Autant de moyens d’inviter les différentes populations à se côtoyer.
 Des stages « ciblés », adressés en particulier, à un groupe défini permettant un travail intime, développant des thématiques précises, pouvant aboutir à la composition, comme par exemple :
Avec un groupe de soignants (infirmières…), aborder des aspects comme la manipulation, la précision, l’accompagnement mais aussi le détachement, etc.
Avec un groupe de patients (en pédiatrie, adolescentes anorexiques), toute la délicatesse du rapport au corps, au regard de l’autre…

Avec un groupe de personnes âgées, service gériatrie, la mémoire du geste…
Des temps de rencontres pourraient mêler toutes ces différentes expériences et permettre d’autres formes, également dansées.
 Des temps de discussion seraient à proposer en réaction avec le public, à la suite des évènements produits à l’hôpital (pôle éthique, dans les services même) comme au théâtre, qui pourraient à leur tour susciter un EDE.

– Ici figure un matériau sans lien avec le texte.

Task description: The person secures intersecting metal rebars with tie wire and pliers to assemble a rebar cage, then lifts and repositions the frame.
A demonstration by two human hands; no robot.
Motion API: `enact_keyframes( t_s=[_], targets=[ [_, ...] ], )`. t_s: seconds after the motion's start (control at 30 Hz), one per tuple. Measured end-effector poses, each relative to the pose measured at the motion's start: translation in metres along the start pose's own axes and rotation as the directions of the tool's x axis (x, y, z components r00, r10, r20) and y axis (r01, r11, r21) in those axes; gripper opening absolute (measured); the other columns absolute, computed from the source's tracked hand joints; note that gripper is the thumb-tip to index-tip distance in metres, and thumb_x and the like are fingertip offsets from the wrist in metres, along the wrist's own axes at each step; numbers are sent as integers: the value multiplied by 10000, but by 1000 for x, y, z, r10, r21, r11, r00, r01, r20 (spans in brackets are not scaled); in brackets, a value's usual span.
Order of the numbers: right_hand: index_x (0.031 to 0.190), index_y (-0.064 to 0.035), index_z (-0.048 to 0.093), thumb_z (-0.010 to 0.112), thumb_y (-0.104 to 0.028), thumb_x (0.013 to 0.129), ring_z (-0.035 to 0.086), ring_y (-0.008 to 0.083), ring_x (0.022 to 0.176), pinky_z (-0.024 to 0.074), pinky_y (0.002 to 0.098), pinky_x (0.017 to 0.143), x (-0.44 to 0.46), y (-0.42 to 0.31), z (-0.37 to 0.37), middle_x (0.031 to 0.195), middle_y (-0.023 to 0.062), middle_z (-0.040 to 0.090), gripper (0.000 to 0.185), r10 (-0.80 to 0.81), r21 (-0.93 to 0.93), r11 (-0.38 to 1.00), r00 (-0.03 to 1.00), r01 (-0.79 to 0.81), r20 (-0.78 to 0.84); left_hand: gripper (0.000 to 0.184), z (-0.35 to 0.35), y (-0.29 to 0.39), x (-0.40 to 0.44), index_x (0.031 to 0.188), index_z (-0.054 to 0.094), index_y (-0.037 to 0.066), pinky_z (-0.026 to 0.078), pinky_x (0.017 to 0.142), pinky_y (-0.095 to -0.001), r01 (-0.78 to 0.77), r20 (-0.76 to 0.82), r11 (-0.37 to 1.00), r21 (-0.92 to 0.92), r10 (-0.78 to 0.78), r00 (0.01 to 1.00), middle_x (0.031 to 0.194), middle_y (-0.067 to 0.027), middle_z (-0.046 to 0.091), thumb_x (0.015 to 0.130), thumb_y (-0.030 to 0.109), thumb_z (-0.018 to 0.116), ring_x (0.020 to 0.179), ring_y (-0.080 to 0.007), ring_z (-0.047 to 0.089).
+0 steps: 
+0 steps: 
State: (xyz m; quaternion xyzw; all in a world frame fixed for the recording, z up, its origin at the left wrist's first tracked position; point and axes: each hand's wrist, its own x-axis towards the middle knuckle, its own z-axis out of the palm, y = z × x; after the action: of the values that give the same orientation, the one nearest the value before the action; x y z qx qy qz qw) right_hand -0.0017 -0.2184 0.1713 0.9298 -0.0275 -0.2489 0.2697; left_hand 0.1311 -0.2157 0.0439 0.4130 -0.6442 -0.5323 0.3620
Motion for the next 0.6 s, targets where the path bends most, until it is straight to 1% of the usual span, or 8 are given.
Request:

Accompagner le processus de création

En diversifiant leurs modes d'intervention, en les complétant, les artistes alimentent leur questionnement sur leur art, sur la manière dont ils le vivent au quotidien. Parce que l'hôpital abrite des émotions intenses et interroge sur la vie, la mort, la souffrance, le corps, il établit des correspondances fortes avec l'art et peut amener les artistes à renouveler leurs formes d'expression. Fort de ces convictions et de son expérience dans un établissement de santé, la compagnie Sylvain Groud cherchera au terme de cette résidence de deux années à l'hôpital Charles Nicole de travailler à la réalisation d'une pièce dansée. Le Rive Gauche dans ce cadre pourrait accueillir la compagnie pour les dernières étapes de ce processus de création par un accueil studio permettant la mise en place de répétitions publiques, de présentations publiques, d'étapes de travail et des temps d'échanges en rapport au matériau de création (EdE).
Le jumelage est plus un principe qu'un cadre strict. Ce qui importe c'est l'ouverture réciproque de l'hôpital et de l'équipement culturel.
Grâce au jumelage, le projet culturel au sein de l'hôpital permet des échanges avec l'extérieur et favorise ainsi l'ouverture de l'hôpital sur la cité. Quant à l'équipement culturel impliqué, c'est pour lui un moyen de sensibiliser à ses activités des personnes qui n'y entreraient pas spontanément, tant il est vrai que si chacun de nous est amené potentiellement à fréquenter l'hôpital (l'accident ou la maladie nous concernent tous) plus de la moitié n'est jamais entrée dans un équipement culturel quel qu'il soit.